FOR OVER 40 YEARS I called Anchorage, Alaska home. My family moved there in 1961 and I lived there until 2006 when I retired and left. My definition of myself was as an “Alaskan.” So that must be home, right? But I haven’t been back since, and have lived in literally hundreds of places since then. So how can I be going home?

Sometimes you hear vandwellers say, “Home is where the wheels are!” And that seems like a pretty good definition of home. But what if you sleep in a different place every night? If that is true, then I have had as many as 20 homes in a single month when I was traveling extensively. Was each of them my home?

Maybe it depends on how long you live in one place? For example, in the last four summers I worked as a campground host and spent the entire summer in a campground site. So was that my home for five months? On weekends I would drive my truck camper into town and spend the night there, but I don’t think it became my home because when I was done in town I would turn to my dog and say, “Let’s go home.” My weekend camp in town wasn’t home, because it didn’t feel like home. Every week when I got back to my camp ground, there was a deep knowing of it as home.

No, for me, home is not where the wheels are, in fact it isn’t even a place, it’s a feeling. Above everything else it is a connection to a location. I can’t easily define what that connection is; maybe it is a sense of “love” for a place. Or maybe it is simply a familiarity caused by spending so much time there. The best way I can describe it is the old saying “Home is where the heart is.” It is a place you thrive in when you are there, and miss and long to return to when you are not. It is a place you are bonded to.

How many homes can we have? I believe the number is unlimited. I’ve come to feel sorry for people who don’t travel, and only have one home. If home is where the heart is, the more homes you have, the bigger your heart becomes. It expands with each new experience and each new connection. Your heart becomes fuller and richer.

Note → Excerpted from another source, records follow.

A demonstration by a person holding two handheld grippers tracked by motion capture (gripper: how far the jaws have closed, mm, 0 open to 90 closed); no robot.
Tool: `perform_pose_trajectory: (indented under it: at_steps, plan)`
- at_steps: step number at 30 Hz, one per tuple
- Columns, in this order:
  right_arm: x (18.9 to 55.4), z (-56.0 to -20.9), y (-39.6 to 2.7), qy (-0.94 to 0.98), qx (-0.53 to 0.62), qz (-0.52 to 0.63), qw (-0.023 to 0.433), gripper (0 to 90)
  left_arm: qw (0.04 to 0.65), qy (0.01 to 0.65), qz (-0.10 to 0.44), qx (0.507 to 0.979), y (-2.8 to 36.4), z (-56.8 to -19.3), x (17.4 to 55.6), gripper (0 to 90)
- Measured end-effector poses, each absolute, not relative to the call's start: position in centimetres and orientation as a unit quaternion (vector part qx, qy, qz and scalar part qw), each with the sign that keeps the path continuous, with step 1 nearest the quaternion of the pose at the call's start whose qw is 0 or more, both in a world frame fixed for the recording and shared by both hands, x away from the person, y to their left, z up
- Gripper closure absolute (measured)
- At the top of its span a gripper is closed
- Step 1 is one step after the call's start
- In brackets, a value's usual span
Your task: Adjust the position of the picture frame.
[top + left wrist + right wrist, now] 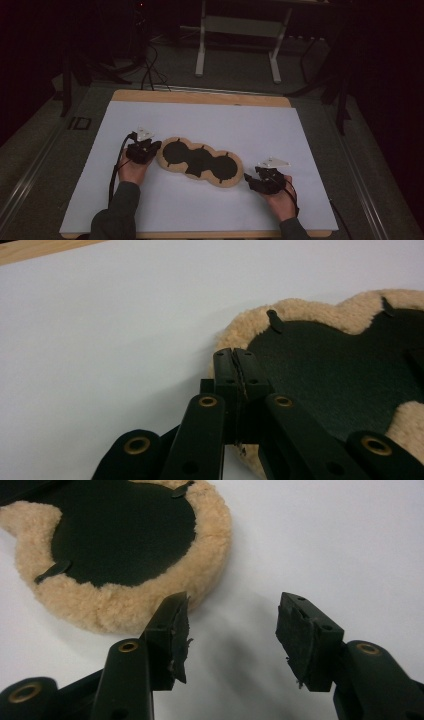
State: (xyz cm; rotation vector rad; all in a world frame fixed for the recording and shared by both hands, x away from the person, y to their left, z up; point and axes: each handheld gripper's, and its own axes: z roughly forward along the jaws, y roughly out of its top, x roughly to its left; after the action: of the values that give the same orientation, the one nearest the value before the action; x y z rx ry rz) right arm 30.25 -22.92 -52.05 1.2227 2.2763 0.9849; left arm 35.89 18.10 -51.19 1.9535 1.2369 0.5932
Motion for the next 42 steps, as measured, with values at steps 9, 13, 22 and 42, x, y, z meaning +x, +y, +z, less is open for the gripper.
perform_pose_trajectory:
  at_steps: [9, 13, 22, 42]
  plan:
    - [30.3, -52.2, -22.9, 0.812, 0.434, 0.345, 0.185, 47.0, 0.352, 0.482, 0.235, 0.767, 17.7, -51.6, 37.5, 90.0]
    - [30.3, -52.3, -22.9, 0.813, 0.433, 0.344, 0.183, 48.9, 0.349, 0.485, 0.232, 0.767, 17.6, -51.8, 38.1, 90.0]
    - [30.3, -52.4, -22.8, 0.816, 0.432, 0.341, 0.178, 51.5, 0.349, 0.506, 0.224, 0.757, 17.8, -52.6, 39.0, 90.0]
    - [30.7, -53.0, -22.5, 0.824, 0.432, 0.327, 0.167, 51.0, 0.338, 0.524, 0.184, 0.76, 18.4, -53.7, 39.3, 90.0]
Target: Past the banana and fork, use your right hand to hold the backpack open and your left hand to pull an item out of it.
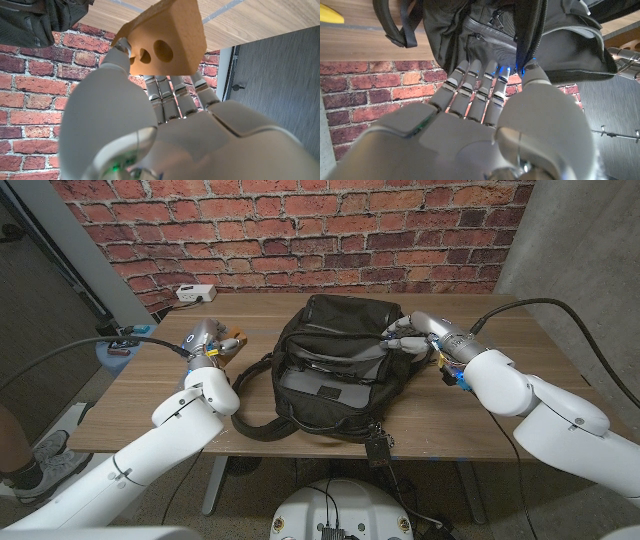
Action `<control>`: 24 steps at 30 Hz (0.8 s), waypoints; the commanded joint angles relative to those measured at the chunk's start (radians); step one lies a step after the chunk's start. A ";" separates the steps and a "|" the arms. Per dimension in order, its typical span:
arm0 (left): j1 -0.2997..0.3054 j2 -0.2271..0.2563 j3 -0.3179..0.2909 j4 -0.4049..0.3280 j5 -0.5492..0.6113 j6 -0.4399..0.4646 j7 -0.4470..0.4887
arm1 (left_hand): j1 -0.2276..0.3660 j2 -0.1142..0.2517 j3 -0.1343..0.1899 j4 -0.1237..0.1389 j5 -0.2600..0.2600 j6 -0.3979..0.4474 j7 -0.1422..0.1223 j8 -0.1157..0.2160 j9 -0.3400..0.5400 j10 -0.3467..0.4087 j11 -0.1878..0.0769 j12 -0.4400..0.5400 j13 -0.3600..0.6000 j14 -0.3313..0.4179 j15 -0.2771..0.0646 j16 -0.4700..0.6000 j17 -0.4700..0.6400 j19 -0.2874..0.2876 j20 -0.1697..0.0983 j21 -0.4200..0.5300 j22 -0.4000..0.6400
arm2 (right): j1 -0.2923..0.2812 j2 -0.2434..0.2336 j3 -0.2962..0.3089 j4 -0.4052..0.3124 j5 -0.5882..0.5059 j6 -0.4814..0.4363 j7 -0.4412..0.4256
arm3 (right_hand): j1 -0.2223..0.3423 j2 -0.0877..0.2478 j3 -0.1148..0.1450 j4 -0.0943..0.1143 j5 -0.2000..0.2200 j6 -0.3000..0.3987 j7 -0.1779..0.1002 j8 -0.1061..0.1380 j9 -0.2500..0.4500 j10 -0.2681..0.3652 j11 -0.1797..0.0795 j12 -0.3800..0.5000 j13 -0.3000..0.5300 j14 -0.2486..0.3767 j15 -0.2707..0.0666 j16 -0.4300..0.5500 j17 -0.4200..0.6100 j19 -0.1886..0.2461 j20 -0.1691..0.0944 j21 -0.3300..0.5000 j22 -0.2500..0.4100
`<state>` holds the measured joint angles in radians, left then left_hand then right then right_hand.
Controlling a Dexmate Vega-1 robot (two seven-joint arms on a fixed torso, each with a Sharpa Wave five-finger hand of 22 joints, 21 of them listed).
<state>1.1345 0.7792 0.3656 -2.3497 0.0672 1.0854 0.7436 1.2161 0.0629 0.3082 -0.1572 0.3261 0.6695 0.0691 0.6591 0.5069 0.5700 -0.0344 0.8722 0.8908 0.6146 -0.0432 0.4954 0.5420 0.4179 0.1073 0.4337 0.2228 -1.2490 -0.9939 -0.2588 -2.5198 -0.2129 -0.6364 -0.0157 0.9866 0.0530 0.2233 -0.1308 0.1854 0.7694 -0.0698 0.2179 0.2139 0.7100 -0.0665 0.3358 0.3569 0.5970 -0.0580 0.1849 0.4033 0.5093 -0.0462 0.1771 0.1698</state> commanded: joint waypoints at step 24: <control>-0.009 -0.025 -0.002 0.027 0.038 -0.025 -0.019 | 0.028 0.036 -0.001 -0.001 0.004 0.011 -0.001 0.017 -0.006 0.012 -0.011 0.003 0.005 0.008 -0.004 -0.006 0.003 -0.001 -0.004 0.011 0.002 | -0.169 -0.095 0.279 0.145 0.428 0.293 0.062 | -0.016 0.010 -0.002 -0.002 0.005 -0.049 0.011 -0.018 0.003 -0.055 0.011 -0.034 -0.007 -0.049 -0.083 0.006 -0.005 -0.032 -0.005 0.004 0.003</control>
<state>1.1368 0.7634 0.3592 -2.3345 0.0959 1.0578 0.7257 1.2146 0.0644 0.3069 -0.1585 0.3250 0.6714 0.0713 0.6698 0.4986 0.5702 -0.0344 0.8689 0.8917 0.6145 -0.0431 0.4917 0.5420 0.4179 0.1073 0.4415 0.2229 -1.3626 -1.0982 -0.0594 -2.4650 0.0933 -0.5041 0.0129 0.9737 0.0582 0.2233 -0.1307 0.1845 0.7249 -0.0608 0.2033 0.2141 0.6600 -0.0558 0.3031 0.3477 0.5506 -0.0515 0.1850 0.3945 0.4848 -0.0463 0.1771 0.1698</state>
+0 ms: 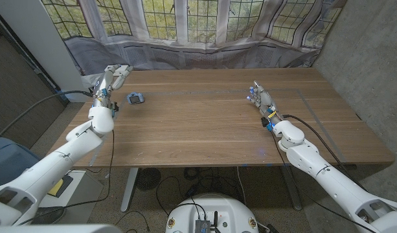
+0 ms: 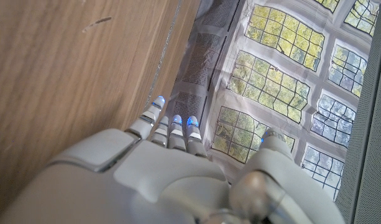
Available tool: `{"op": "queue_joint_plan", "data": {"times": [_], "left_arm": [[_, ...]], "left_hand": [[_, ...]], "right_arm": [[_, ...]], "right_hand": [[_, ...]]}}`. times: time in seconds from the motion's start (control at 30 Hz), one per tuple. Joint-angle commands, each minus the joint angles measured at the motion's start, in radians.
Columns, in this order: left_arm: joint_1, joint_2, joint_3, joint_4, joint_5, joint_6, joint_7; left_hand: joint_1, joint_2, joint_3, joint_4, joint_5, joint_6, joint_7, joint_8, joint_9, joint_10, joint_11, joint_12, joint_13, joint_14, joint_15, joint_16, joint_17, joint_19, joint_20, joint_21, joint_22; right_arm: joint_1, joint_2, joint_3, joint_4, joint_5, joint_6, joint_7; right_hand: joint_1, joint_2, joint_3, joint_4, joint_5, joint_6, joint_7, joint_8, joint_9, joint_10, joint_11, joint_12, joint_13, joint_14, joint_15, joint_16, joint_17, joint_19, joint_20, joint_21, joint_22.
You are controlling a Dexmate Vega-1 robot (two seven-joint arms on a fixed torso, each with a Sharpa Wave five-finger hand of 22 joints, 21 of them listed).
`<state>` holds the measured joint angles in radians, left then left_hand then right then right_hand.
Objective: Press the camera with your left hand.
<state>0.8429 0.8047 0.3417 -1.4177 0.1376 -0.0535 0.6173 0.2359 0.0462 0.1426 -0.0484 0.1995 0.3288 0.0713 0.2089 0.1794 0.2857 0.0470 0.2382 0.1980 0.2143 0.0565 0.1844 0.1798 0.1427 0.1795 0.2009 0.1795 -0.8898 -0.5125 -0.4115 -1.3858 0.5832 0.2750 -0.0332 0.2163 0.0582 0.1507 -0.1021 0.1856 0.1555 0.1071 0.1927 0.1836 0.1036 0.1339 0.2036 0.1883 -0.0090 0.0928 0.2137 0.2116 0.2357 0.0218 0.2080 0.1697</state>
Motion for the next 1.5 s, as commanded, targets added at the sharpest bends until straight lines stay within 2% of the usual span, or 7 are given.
{"op": "queue_joint_plan", "data": {"times": [0.03,0.27,0.33,0.47,0.53,0.8,1.5], "left_arm": [[-0.003,0.056,0.013,-0.103,-0.01,0.193,-0.105],[-0.026,0.081,0.03,-0.142,-0.016,0.28,-0.171],[-0.034,0.087,0.036,-0.153,-0.016,0.307,-0.188],[-0.054,0.096,0.05,-0.162,-0.017,0.336,-0.222],[-0.066,0.102,0.06,-0.165,-0.013,0.348,-0.241],[-0.109,0.12,0.101,-0.176,0.02,0.394,-0.287],[-0.238,0.151,0.228,-0.175,0.175,0.551,-0.441]], "left_hand": [[-0.009,0.003,-0.011,0.003,0.0,-0.003,-0.004,-0.013,0.003,-0.034,0.018,-0.016,0.004,-0.036,0.016,-0.006,0.003,-0.035,0.02,-0.012,0.003],[-0.027,-0.002,-0.023,0.009,0.001,-0.016,-0.018,-0.02,0.002,-0.107,0.011,-0.04,0.006,-0.098,0.037,-0.01,0.005,-0.082,0.033,-0.018,0.005],[-0.038,-0.007,-0.032,0.013,0.003,-0.015,-0.019,-0.02,0.002,-0.168,0.057,-0.052,0.007,-0.124,0.051,-0.007,0.006,-0.098,0.033,-0.014,0.005],[-0.046,-0.01,-0.039,0.016,0.004,-0.002,-0.018,-0.017,0.002,-0.201,0.081,-0.053,0.006,-0.157,0.068,-0.009,0.006,-0.123,0.033,-0.017,0.005],[-0.051,-0.012,-0.042,0.017,0.005,0.009,-0.015,-0.014,0.002,-0.224,0.082,-0.055,0.006,-0.176,0.069,-0.01,0.006,-0.139,0.033,-0.018,0.005],[-0.065,-0.016,-0.054,0.023,0.009,0.086,-0.005,0.006,0.001,-0.258,0.071,-0.049,0.004,-0.213,0.07,-0.006,0.006,-0.184,0.033,-0.02,0.006],[-0.088,-0.02,-0.073,0.034,0.015,0.206,0.013,0.025,0.001,-0.244,0.021,-0.029,0.003,-0.235,0.052,0.001,0.006,-0.231,0.033,-0.015,0.006]], "right_arm": [[-0.014,-0.008,0.002,-0.013,0.0,0.001,-0.004],[-0.023,-0.015,0.007,-0.019,0.005,-0.004,-0.003],[-0.024,-0.017,0.009,-0.02,0.008,-0.005,-0.002],[-0.027,-0.019,0.012,-0.019,0.009,-0.001,0.0],[-0.028,-0.021,0.012,-0.018,0.008,0.003,0.002],[-0.041,-0.023,0.02,-0.025,0.014,0.007,-0.005],[-0.06,-0.02,0.026,-0.04,0.006,0.021,-0.028]], "right_hand": [[-0.006,0.001,0.004,-0.003,0.005,0.007,-0.002,0.005,0.004,-0.002,0.005,-0.003,0.004,0.0,0.008,0.0,0.002,0.003,0.007,-0.005,0.003],[-0.006,0.002,0.005,-0.004,0.005,0.008,-0.004,0.005,0.004,-0.002,0.005,-0.003,0.004,0.0,0.006,0.0,0.002,0.004,0.005,-0.005,0.003],[-0.005,0.002,0.005,-0.004,0.005,0.008,-0.005,0.005,0.004,-0.003,0.006,-0.003,0.004,0.0,0.007,-0.001,0.002,0.004,0.005,-0.005,0.003],[-0.005,0.002,0.005,-0.005,0.005,0.008,-0.006,0.004,0.004,-0.003,0.005,-0.003,0.004,0.001,0.008,-0.001,0.002,0.004,0.006,-0.006,0.003],[-0.005,0.002,0.005,-0.005,0.005,0.008,-0.007,0.004,0.004,-0.003,0.005,-0.003,0.004,0.001,0.008,-0.001,0.002,0.004,0.006,-0.006,0.003],[-0.005,0.002,0.005,-0.005,0.005,0.008,-0.01,0.004,0.004,-0.003,0.004,-0.003,0.004,0.002,0.007,-0.001,0.002,0.004,0.008,-0.007,0.003],[-0.007,0.002,0.005,-0.005,0.005,0.012,-0.011,0.005,0.004,-0.002,0.005,-0.003,0.004,0.005,0.007,-0.001,0.003,0.004,0.01,-0.008,0.004]]}}
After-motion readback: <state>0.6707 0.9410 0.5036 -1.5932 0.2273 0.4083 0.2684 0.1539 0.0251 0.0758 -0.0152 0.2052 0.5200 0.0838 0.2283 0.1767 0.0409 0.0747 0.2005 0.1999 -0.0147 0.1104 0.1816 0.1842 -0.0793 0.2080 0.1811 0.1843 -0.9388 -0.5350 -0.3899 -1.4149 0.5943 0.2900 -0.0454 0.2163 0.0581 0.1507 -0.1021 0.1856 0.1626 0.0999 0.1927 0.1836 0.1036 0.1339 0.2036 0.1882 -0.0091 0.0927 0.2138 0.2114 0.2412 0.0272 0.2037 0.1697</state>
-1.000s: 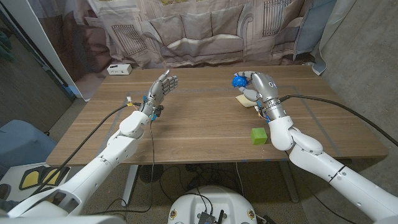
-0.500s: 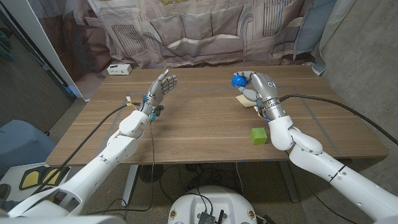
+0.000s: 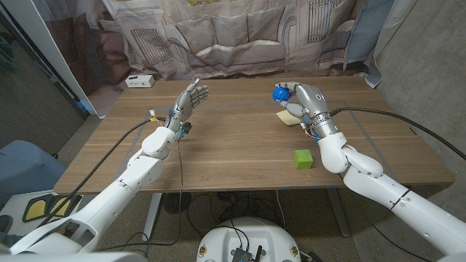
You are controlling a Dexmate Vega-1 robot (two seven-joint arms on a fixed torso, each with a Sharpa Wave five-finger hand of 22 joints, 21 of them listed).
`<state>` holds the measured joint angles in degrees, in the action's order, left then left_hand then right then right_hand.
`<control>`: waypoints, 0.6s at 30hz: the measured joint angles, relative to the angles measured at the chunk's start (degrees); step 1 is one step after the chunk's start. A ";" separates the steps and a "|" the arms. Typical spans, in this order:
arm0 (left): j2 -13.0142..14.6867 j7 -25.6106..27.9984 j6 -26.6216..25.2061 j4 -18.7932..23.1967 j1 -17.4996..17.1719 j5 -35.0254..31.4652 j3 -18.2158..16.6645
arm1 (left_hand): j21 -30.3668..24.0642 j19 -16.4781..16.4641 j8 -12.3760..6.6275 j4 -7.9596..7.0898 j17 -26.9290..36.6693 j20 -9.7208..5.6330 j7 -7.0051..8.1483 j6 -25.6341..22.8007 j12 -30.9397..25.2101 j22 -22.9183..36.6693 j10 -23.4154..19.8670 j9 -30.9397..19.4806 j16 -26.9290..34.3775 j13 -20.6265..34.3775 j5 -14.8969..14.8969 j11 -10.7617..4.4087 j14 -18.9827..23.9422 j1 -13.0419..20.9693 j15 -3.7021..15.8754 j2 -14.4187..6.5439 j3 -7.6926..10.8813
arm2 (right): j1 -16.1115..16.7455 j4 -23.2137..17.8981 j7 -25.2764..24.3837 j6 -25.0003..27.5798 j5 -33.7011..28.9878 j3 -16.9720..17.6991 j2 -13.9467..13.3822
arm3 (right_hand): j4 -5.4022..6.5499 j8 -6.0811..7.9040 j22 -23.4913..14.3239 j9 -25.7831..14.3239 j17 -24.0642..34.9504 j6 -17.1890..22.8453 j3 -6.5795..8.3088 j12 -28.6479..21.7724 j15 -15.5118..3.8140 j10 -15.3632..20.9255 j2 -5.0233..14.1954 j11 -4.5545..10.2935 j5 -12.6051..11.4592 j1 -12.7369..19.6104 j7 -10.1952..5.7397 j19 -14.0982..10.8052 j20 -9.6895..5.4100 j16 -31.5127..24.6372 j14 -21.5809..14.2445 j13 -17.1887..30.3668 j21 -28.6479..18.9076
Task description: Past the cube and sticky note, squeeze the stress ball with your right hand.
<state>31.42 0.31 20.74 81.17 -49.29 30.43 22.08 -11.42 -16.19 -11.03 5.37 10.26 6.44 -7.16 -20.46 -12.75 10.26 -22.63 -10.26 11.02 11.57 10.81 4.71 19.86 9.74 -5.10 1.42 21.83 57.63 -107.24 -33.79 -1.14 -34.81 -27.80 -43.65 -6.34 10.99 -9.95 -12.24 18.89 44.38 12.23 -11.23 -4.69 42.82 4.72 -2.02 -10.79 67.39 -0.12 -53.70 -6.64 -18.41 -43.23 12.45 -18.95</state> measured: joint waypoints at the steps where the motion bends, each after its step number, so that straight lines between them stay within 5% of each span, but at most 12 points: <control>1: -0.09 0.62 -0.07 0.03 0.00 -0.37 0.02 | 0.00 0.00 0.00 0.00 0.00 0.00 0.00 0.00 0.00 0.00 0.00 0.00 0.00 0.00 0.00 0.00 0.00 0.00 0.00 0.00 0.00 | -0.06 0.01 0.20 -0.04 0.01 0.32 -0.67 | 0.00 0.00 0.00 0.00 0.08 -0.01 0.00 -0.01 0.10 -0.09 0.03 0.09 0.00 -0.09 0.00 0.12 0.11 0.00 0.29 0.00 0.11; 18: -1.00 1.98 -0.90 0.37 0.65 -1.64 1.03 | 0.00 0.00 0.00 0.01 0.00 0.00 0.00 0.00 0.00 0.00 0.00 0.00 0.00 0.00 0.00 0.00 0.00 0.00 0.00 0.00 -0.01 | -0.45 1.63 -0.33 -2.12 0.27 1.01 -1.73 | 0.02 -0.31 -0.06 0.00 -0.03 -2.06 -0.46 0.23 0.39 -1.92 -0.40 0.07 0.22 -0.98 0.02 1.17 0.16 1.06 1.82 -0.01 0.99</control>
<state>30.42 2.29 19.84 81.54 -48.64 28.78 23.11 -11.42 -16.19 -11.03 5.39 10.26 6.44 -7.16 -20.46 -12.75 10.26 -22.63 -10.26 11.02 11.57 10.81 4.71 19.86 9.74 -5.10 1.42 21.82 57.17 -105.61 -34.12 -3.27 -34.54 -26.78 -45.38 -6.32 10.67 -10.01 -12.24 18.86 42.32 11.77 -11.00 -4.30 40.91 4.32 -1.95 -10.58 66.41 -0.10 -52.53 -6.49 -17.35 -41.42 12.44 -17.97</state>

“Travel is more than the seeing of sights; it is a change that goes on, deep and permanent, in the ideas of living.”  ~ Miriam Beard

 Soon I will land in Anchorage and be home to the place I know better and feel more connected to than any other. But in two weeks I will get on another plane and fly back to the Sierra Mountains, which is also my home and the place I have spent the second most time in my life. I am a better, happier person for the effect they each have had on me. I’m already looking forward to all the new homes I will find in the coming years. Maybe one day we will share a new home together.